Re: Constitution - formal proposal (v0.5.1)

On Fri, 3 Apr 1998, Ian Jackson wrote:

> Manoj Srivastava writes ("Re: Constitution - formal proposal (v0.5)"):
> ...
> > 	6.1.4 reads:
> > ______________________________________________________________________
> >     4. Overrule a developer (requires a 3:1 majority).
> >        The Technical Committee may ask a developer to take a particular
> >        technical course of action even if the developer does not wish to;
> >        this requires a 3:1 majority. For example, the Committee may
> >        determine that a complaint made by the submitter of a bug is
> >        justified and that the submitter's proposed solution should be
> >        implemented.
> > ______________________________________________________________________
> > 
> > 	Does this mean a vote held by the technical committee? Or a
> >  vote held as a general SRP? If the former, is there anyway for the
> >  developrs as a body to override it?
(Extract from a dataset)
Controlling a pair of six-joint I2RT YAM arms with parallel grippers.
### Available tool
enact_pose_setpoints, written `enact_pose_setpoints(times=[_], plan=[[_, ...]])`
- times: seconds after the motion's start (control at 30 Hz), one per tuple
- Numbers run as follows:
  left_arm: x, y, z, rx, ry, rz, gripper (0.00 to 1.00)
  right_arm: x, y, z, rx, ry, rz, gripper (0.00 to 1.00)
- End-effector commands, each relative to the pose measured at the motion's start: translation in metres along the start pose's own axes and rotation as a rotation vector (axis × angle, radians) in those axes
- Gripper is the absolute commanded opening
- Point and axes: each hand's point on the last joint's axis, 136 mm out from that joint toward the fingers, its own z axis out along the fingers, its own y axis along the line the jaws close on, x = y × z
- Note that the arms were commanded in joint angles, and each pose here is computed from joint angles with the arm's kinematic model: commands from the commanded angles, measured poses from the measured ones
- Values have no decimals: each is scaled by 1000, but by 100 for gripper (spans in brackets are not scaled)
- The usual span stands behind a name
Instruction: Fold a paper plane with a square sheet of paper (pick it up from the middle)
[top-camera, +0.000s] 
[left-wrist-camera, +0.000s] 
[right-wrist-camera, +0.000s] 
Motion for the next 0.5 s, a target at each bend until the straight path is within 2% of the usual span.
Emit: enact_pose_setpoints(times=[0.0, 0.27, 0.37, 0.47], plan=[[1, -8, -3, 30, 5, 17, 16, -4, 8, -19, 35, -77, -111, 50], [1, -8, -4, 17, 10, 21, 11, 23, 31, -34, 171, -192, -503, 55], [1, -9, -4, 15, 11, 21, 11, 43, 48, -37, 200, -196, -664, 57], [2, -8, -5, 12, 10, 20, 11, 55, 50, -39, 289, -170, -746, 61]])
Section 4.1 does not mention this
> >  as a power that the developers have as a group (The technical
> >  committee is not a delegate, as I read the constituition).
> That's right.  There is not at the moment a way for the developers to
> override the technical committee, other than by amending the
> consitution to allow it at the time.
> I think that it's a very bad idea to have technical decisions made by
> voting amongst a large group of people.  The point of the technical
> committee is to ensure technical competence and to insulate those
> technical decisions from popularity contests and votes.
> If might be a good idea to explicitly allow the developers to override
> the committee with a 2:1 supermajority, since they can achieve the
> same effect by amending the constitution.
> I've also been wondering if 2:1 is too low a supermajority for
> constitutional amendments.
> Does anyone else have any thoughts ?  I haven't included any changes
> to this area in my most recent draft.
I live in an "Intentional Community". We work together in a voluntary
operation of our community. We have "Covenants and Restrictions" and a set
of "Bylaws" that define our proceedures. The C&Rs govern what can and
can't be done on land in the Co-op. The Bylaws, among other things, define
how we make changes to the bylaws, the C&Rs, and how we elect leaders.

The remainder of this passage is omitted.